Visualizing using StatsPlots
The StatsPlots package provides recipes for plotting histograms, boxplots, and many other plots related to statistics. This package also provides the @df
macro, which allows simple plotting of tabular data. As a simple example, we create a scatter plot of SepalLength
and SepalWidth
grouped by Species
. Keyword arguments can be used in the same way as before.
using StatsPlots
@df iris scatter(
:SepalLength,
:SepalWidth;
group = :Species,
xlabel = "SepalLength",
ylabel = "SepalWidth",
marker = ([:d :h :star7], 8),
)
As another example, we mention the marginalkde
function for plotting marginal kernel density estimations. In statistics, kernel density estimation (KDE) is a non-parametric way to estimate the probability density function of a random variable.

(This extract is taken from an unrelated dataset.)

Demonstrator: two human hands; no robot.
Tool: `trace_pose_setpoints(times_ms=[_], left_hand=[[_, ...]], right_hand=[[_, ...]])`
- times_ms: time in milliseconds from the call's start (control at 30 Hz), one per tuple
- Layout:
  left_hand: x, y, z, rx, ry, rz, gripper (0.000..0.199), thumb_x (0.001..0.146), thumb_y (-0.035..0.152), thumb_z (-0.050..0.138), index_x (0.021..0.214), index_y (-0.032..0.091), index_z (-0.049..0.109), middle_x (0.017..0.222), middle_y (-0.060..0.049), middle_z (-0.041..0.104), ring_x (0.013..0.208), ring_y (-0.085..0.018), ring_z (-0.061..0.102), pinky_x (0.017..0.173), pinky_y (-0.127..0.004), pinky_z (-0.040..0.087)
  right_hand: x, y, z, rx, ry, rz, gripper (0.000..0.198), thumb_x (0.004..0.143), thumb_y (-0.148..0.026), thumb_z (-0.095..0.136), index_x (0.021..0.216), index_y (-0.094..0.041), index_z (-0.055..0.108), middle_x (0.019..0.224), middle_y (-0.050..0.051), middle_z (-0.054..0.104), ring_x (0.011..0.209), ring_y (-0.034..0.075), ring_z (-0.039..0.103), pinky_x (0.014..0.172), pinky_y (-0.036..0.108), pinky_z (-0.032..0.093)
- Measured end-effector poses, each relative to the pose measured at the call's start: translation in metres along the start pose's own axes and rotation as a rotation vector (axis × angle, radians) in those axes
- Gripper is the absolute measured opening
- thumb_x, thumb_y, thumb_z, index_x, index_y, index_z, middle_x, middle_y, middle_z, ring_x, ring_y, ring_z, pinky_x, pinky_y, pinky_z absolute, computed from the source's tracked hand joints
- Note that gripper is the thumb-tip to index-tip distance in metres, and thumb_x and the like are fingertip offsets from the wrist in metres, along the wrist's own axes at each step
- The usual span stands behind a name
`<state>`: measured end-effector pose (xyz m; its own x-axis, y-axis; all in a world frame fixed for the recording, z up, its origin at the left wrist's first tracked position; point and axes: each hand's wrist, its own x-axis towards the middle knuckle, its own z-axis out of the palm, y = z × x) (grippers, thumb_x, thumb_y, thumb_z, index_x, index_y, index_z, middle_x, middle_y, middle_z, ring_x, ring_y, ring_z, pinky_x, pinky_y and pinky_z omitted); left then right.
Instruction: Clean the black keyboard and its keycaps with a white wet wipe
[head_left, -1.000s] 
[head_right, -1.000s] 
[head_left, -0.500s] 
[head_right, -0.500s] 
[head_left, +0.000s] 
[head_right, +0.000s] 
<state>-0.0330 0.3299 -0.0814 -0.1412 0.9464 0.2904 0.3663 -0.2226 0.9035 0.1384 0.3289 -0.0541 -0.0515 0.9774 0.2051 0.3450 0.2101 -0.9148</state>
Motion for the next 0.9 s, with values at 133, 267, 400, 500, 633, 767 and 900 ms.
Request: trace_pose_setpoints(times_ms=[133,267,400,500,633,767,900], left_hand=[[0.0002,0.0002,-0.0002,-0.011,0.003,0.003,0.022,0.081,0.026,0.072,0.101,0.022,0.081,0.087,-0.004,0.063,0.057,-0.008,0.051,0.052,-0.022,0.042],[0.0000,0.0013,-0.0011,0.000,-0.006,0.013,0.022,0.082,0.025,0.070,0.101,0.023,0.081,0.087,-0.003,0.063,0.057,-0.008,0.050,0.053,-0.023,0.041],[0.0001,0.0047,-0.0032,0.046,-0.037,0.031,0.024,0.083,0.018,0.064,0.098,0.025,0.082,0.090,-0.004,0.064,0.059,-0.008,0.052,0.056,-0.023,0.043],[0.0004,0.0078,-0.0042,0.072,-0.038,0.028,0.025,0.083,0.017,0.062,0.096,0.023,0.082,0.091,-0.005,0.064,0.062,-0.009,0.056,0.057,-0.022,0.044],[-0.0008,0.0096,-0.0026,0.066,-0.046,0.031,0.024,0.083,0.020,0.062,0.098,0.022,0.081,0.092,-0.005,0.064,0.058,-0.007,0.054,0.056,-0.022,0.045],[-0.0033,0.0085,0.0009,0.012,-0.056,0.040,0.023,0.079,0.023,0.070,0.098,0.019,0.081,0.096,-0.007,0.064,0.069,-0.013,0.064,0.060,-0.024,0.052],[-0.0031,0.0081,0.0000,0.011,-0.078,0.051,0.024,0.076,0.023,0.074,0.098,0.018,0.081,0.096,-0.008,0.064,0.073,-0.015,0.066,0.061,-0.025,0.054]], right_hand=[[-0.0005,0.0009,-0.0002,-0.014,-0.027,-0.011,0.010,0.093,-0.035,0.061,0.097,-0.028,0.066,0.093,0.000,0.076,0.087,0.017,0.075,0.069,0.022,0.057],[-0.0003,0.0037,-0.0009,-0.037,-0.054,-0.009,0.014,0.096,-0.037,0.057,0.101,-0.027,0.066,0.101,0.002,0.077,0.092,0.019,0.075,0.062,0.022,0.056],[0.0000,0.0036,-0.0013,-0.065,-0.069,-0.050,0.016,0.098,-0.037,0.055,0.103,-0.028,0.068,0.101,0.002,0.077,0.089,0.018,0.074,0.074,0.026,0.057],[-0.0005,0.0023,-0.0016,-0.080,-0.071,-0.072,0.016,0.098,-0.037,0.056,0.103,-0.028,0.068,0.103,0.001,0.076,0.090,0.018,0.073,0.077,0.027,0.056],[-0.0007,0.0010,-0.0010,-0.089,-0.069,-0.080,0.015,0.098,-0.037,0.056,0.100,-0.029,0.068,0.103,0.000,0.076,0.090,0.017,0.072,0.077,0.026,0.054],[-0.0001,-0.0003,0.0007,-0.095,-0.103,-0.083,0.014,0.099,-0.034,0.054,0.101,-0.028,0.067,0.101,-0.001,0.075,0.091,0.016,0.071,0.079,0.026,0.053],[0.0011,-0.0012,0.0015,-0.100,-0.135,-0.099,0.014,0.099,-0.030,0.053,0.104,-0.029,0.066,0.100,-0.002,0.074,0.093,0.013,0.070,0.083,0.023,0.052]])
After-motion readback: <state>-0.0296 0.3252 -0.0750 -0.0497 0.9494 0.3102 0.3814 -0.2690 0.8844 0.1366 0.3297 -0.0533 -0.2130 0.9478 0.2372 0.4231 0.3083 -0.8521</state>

The marginalkde
function can be used together with @df
macro.
@df iris marginalkde(
:SepalLength,
:SepalWidth;
xlabel = "SepalLength",
ylabel = "SepalWidth",
)
Another example is the corrplot
function, which shows the correlation between all variables.
@df iris corrplot(
cols(1:4);
grid = false,
nbins = 15,
fillcolor = :viridis,
markercolor = :viridis,
)
Because it is shorter, we use cols(1:4)
instead of the column names.